- Aim of the task
Quote exactly the lines spanning from the top of the data below to the line that contains "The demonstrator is", including both.

- Dataset content
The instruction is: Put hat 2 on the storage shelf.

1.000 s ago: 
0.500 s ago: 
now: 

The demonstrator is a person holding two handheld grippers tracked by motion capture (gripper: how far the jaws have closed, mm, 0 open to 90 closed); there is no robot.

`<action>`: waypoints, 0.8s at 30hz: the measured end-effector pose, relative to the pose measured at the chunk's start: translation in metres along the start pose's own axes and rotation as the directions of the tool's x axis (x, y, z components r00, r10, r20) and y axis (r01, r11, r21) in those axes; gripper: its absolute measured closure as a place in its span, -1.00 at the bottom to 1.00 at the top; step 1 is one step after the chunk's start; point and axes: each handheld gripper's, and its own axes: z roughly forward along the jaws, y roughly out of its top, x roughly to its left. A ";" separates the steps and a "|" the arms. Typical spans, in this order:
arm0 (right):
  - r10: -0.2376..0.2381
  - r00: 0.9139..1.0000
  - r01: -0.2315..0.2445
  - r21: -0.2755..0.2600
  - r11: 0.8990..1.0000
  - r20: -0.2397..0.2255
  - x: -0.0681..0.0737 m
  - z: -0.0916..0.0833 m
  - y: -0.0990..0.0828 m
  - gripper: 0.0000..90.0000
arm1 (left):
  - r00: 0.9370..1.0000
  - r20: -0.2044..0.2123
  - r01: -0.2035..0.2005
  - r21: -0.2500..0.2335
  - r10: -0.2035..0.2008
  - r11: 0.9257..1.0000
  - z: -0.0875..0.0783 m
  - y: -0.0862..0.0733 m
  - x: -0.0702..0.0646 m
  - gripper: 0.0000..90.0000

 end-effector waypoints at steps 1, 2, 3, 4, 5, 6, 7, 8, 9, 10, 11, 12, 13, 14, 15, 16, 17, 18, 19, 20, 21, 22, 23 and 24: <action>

- Response to this exercise
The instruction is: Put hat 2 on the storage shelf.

1.000 s ago: 
0.500 s ago: 
now: 

The demonstrator is a person holding two handheld grippers tracked by motion capture (gripper: how far the jaws have closed, mm, 0 open to 90 closed); there is no robot.

The full answer has now been given.